Nuchal fold or Nuchal Translucency testing involves performing an early ultrasound, between the 11th—14th weeks of pregnancy, to look at the back of the baby's neck. Researchers in England have found that the wider the space, the greater the risk of having a child with a DNA problem. Performing a set of blood tests at the same time will increase the accuracy of the test.

Most doctors will tell you that the test identifies 90% of babies with a problem; ten percent of the time, the test will not discover the problem. In the United Kingdom, the Nuchal fold test is the only test offered to determine if an amniocentesis is warranted. However, in the United States, it is still considered experimental and an amniocentesis is the recommended test. I am sure your obstetrician has reaffirmed this with you.

Personally, I inform patients about the availability of the test. I also explore a patient's attitude and hesitancy about performing an amniocentesis. Ultimately, the decision to proceed with testing is left to the family. To date, I have had many patients have the Nuchal fold test with excellent results; I have also had one test that missed a Down syndrome pregnancy.

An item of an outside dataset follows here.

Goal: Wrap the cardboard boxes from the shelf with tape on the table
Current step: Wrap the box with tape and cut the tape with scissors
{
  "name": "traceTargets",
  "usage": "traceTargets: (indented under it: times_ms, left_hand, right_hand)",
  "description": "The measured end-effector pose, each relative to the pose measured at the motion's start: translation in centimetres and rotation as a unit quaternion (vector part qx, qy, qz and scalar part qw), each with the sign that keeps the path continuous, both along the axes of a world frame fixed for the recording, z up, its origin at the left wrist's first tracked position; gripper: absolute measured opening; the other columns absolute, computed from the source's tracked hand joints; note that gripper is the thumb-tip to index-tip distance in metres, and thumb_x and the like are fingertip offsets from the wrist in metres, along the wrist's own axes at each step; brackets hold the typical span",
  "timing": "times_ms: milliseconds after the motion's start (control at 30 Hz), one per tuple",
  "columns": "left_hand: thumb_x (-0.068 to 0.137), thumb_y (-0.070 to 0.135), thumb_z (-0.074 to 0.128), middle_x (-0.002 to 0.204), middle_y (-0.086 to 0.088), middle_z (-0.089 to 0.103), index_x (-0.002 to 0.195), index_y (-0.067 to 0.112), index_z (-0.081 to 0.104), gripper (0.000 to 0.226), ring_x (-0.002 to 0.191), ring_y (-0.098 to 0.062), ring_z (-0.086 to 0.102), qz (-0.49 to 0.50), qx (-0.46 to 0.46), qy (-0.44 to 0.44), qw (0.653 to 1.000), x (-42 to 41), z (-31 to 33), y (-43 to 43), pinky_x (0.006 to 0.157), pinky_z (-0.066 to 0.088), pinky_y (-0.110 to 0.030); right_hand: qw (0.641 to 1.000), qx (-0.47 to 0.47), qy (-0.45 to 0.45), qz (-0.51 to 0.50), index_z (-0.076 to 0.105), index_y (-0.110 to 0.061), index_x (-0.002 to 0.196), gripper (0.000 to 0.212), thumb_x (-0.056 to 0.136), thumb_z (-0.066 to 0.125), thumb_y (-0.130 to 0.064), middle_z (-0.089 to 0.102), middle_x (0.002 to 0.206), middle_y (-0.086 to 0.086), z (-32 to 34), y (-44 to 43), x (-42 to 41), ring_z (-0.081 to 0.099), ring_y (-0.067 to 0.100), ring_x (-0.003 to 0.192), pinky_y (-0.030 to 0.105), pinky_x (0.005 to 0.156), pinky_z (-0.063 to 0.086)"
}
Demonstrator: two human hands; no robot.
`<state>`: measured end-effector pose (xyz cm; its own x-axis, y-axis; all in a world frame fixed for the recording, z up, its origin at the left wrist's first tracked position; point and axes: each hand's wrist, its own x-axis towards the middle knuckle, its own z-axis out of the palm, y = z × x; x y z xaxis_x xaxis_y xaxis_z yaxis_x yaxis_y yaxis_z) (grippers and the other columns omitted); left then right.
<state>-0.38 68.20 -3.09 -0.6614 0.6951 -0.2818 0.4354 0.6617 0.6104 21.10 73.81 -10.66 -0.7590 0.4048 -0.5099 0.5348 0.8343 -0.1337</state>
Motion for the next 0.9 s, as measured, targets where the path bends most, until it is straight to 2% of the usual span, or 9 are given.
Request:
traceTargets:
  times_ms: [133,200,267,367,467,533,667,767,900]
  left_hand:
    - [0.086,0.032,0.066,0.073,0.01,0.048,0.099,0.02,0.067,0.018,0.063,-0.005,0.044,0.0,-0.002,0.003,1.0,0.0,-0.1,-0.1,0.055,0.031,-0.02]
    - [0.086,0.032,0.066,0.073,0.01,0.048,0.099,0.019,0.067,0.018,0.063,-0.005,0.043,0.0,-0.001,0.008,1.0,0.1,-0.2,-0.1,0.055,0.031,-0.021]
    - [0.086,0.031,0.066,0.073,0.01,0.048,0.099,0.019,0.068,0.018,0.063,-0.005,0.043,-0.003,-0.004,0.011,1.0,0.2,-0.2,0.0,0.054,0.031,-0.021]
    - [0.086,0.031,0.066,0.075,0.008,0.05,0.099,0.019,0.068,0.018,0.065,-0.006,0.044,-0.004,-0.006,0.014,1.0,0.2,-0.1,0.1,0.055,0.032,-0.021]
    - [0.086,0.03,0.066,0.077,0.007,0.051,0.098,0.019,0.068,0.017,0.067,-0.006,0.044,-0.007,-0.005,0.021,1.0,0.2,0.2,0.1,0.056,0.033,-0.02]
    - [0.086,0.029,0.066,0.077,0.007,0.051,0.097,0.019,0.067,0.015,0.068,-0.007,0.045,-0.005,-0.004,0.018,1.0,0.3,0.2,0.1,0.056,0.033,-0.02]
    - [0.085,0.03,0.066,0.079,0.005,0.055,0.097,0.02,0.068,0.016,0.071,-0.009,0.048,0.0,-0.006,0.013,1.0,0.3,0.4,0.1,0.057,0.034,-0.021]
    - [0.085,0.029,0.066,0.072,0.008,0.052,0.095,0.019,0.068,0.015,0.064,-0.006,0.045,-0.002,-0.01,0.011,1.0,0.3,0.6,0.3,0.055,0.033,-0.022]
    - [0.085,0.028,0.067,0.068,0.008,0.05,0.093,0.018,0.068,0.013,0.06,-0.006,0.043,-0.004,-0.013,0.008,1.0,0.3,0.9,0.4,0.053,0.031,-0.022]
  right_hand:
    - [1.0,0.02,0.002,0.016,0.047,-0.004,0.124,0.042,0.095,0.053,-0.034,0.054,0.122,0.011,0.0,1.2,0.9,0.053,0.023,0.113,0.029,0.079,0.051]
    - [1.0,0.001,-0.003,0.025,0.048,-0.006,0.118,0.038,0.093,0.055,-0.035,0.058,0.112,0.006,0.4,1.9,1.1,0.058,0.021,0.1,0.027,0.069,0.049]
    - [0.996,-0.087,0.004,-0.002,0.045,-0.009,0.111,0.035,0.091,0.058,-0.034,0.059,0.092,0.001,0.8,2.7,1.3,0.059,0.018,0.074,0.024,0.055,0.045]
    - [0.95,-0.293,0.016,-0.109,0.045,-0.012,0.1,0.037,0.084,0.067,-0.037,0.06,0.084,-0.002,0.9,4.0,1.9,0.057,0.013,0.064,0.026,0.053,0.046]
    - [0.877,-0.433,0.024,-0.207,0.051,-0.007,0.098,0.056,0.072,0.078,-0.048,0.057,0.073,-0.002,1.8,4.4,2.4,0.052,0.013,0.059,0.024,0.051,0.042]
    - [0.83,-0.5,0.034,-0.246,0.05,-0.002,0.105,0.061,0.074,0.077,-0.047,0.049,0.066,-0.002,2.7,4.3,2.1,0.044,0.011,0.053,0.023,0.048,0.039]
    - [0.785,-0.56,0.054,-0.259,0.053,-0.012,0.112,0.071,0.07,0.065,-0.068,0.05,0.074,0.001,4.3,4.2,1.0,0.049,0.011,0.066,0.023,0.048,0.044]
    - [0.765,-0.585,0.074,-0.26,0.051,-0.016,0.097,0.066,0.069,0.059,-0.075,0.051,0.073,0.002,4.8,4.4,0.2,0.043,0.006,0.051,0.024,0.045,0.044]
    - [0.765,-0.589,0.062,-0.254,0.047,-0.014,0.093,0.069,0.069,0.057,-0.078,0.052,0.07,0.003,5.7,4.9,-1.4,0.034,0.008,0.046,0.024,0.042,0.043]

Trena, you have to ask yourself some pretty difficult questions. You have approximately a 2% risk of having a child with a chromosomal problem. Your good health and your husband's prior healthy child don't really enter into the equation. The risk is purely based upon your age (not too much related to your husband's age). The risk of losing your child from an amniocentesis is .5%. You might want to speak with a genetic counselor to help find the right answer for you.